NEWS

Pilot dies as US jet crashes off Crete

An F-14 Tomcat fighter jet crashed on Saturday south of Crete in the Mediterranean Sea after taking off from the aircraft carrier USS John F. Kennedy (CV 67), killing one of the two crew members, the US Navy said in a statement. The carrier had left Crete on Friday morning after a two-day port call visit, and was 50 nautical miles (80 kilometers) south of the Mediterranean island when the fighter jet crashed into the water. According to a statement released from the USS John F. Kennedy, the F-14 «crashed immediately after launch» at approximately 3 p.m. local time, during routine flight-training operations. Two SH-60 Sea Hawks from Helicopter Support Squadron Five (HS-5) from the USS John F. Kennedy rushed to the crash site, along with boats from the carrier and the USS The Sullivans (DDG 68), to assist in rescue efforts of the aviators, who managed to eject before the fighter plunged into the water. The Search and Rescue (SAR) team recovered one of the pilots, while the other was recovered aboard the boat dispatched to the scene by the USS The Sullivans. «Both aviators were brought aboard Kennedy for medical evaluation, one perished and the second aviator is in stable condition,» the US Navy said in its statement.
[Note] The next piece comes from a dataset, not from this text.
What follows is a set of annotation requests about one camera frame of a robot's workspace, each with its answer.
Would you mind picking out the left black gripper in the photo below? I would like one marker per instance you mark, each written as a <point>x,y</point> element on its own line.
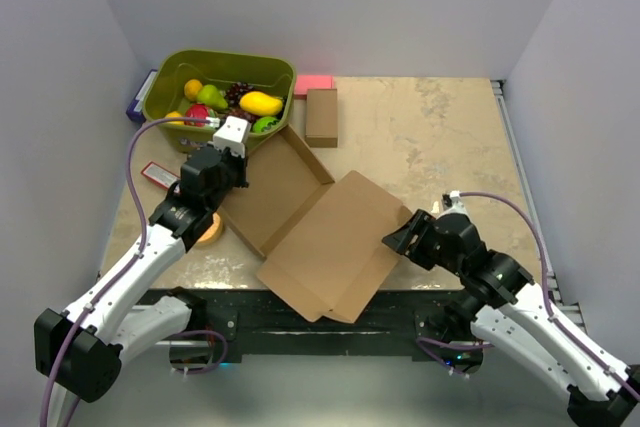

The names of the aviators are being withheld pending notification of the next of kin, while the cause of the accident is now under investigation. Saturday’s crash was the second emergency operation that the crew of the carrier has had to undertake since it left Crete at the end of the week. On Friday morning, and only a few hours after the USS John F. Kennedy had left from the port facilities of the US naval base at Souda Bay, the body of a missing elderly woman from Hania was spotted by the crew near the ship. «It was approximately 9 a.m. when they discovered the body,» a US base official told Kathimerini’s English Edition. «A search and rescue diver recovered the body, which was transferred aboard the ship.»